How and why “focusing on and finding joy in the process of achieving instead of [merely] having a goal…is magical and incredibly empowering”
For almost three decades, K. Anders Ericsson and his associates at Florida State University have been conducting research on peak performance and the results clearly indicate that “deliberate practice” under expert supervision is far more important to success (however defined) than are talent and luck, although they have significance. This is precisely what Thomas Sterner has in mind when asserting that those who master the new skill to which the title of this review refers will possess “such qualities as self-discipline, focus, patience, and self awareness.” Moreover, he adds that these “all-important virtues are interwoven threads in the fabric of true inner peace and contentment in life.”
I agree with Sterner (who agrees with Ericsson) that it is impossible to exaggerate the importance of practice. “Everything in life worth achieving requires practice. In fact, life itself is nothing more than one long practice session, an endless effort of refining our motions.” Recall the reference to “deliberate practice,” also called “deep practice.” On average, peak performance in the creative and performing arts as well as in chess and competitive sports requires at least 10,000 hours of such practice (albeit difficult, repetitious, and boring pracice) under strict, expert supervision. Does that substantial commitment of time and energy guarantee success? No, but superior performance cannot be achieved without it.

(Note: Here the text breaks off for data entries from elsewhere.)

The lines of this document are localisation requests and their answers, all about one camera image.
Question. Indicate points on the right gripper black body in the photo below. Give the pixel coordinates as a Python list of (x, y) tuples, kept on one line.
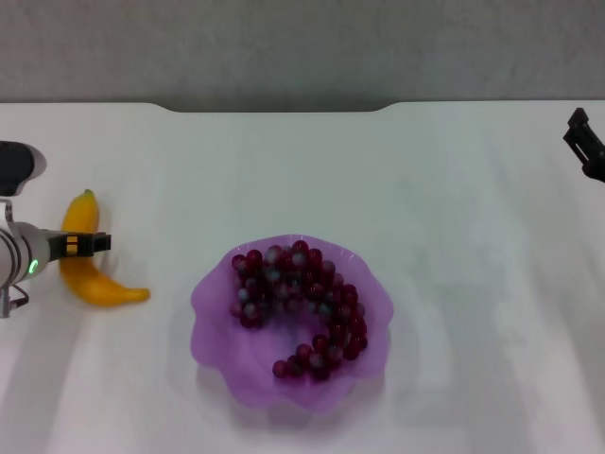
[(598, 165)]

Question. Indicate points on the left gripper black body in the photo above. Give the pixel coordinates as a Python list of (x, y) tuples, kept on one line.
[(57, 246)]

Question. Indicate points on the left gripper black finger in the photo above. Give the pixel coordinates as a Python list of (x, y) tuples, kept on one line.
[(97, 242)]

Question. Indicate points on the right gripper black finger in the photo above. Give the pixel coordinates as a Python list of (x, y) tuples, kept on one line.
[(582, 134)]

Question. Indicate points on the yellow toy banana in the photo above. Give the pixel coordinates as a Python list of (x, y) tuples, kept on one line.
[(87, 284)]

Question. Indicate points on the dark red grape bunch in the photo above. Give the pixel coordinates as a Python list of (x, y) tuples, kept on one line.
[(293, 279)]

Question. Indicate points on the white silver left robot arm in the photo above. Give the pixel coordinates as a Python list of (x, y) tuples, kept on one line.
[(19, 255)]

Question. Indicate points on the purple wavy plastic plate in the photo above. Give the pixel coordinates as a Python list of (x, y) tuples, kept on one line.
[(290, 388)]

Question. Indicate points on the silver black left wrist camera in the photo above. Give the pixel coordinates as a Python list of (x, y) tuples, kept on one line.
[(16, 165)]

As Sterner explains, he eventually became “immersed” – in his mid-30s — in practice after intensely disliking it for years and even abandoning it altogether. What he learned about music growing up “laid the foundation” that would later help him to understand both the mental and struggles in which he found himself when searching for answers. Whatever the nature of the activity (e.g. playing golf or a guitar or both), Sterner realized that various failures stemmed from a lack of understanding of “proper mechanics of practicing” as well as the mindset required to complete a process of goal setting and then do whatever must be done to achieve it. “Perhaps most important, I realized that I had learned how to accomplish just that without the frustration and anxiety usually associated with such an activity.” That in essence is the core insight that was finally revealed to him.
Here are three of Sterner’s the key points, supplemented by my parenthetical annotations:
1. The mind (what the brain is and does) can be expanded in two primary ways: by constant nourishment (e.g. meditation, knowledge, sensory experience) and by constant practice (i.e. increasing mastery of various skills).
2. Personal development and improvement requires a focused and disciplined approach to what is most important, especially when encountering setbacks, ambiguity, and fatigue.
3. Initiatives should be guided and informed by these four “S” words: simplify (“Make everything as simple as possible but no simpler,” Albert Einstein); small); short (the best way to eat a whale is one bite at a time), short (“baby steps” in the right direction rather than giant leaps in the wrong direction); and slow (establish an energy-efficient and awareness-expanding pace).
Development of the “practicing mind” is a never-ending process, best viewed as a journey, rather than as an ultimate destination. I agree with Thomas Sterner that none of the “truths” that he has examined are new. “They are just the eternal lessons that we have learned and relearned over the centuries from those who have questioned and found peace in the answers. This is where the fun begins.”
I envy those who have not as yet read this book and will soon do so, preparing for what I hope proves to the most enjoyable journey of personal discovery that they will ever experience. Bon voyage!